I was exceedingly pleased to see him. The talk had left me shaky and, suddenly and swingeingly, depressed.

‘It shut them up anyway. I liked what you said. It was good stuff. You didn’t fuck about. It behoves us’—he pronounced this the old-fashioned way to rhyme with ‘moves’—‘not to fuck about. Mind you, they won’t have a bloody clue what you were on about. Mostly.’

‘I know.’

‘Not that that matters,’ Gus said. ‘One or two may take something in. You sow seeds and some sprout, as the man said.’

‘Yes.’

‘You look done in,’ Gus said. ‘Come on, let’s get out of here. They’ve succeeded in getting me to lay off alcohol for the time being, but I’ll buy you a beer and watch you drink it.’
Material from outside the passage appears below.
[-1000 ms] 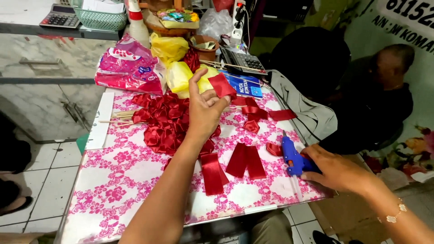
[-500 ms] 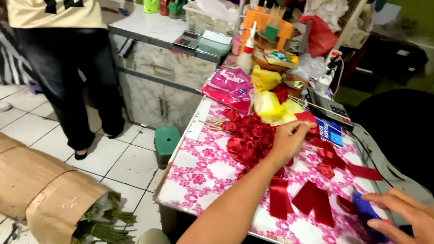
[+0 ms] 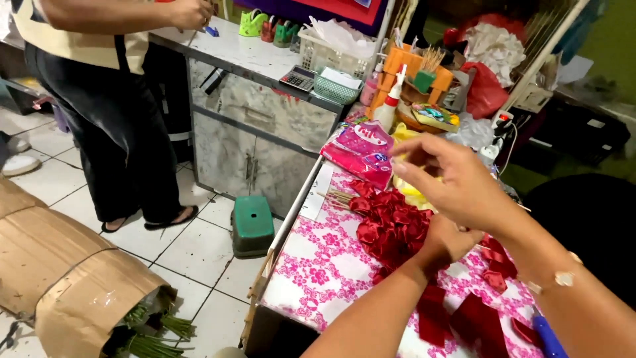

We walked until we found a congenial-looking café, and sat while I drank a beer, and Gus drank coffee, which truth to tell I’d have preferred. But, as he said, it didn’t matter. Not much mattered. Which didn’t mean that nothing mattered, either. I’d honoured Elizabeth Cruikshank’s story, and Caravaggio’s story
and Luke’s and, I hoped, my own. I wasn’t up to much more.

‘By the way,’ Gus suddenly remarked. ‘That woman rang looking for you.’

‘Which woman?’

‘Your Caravaggio woman, the one you were on about.’

‘When?’

‘Just now.’

‘No, I mean when did she ring? Where?’

‘Yesterday. She rang me in London. St Kit’s told her you’d left and she couldn’t get any joy out of Olivia.’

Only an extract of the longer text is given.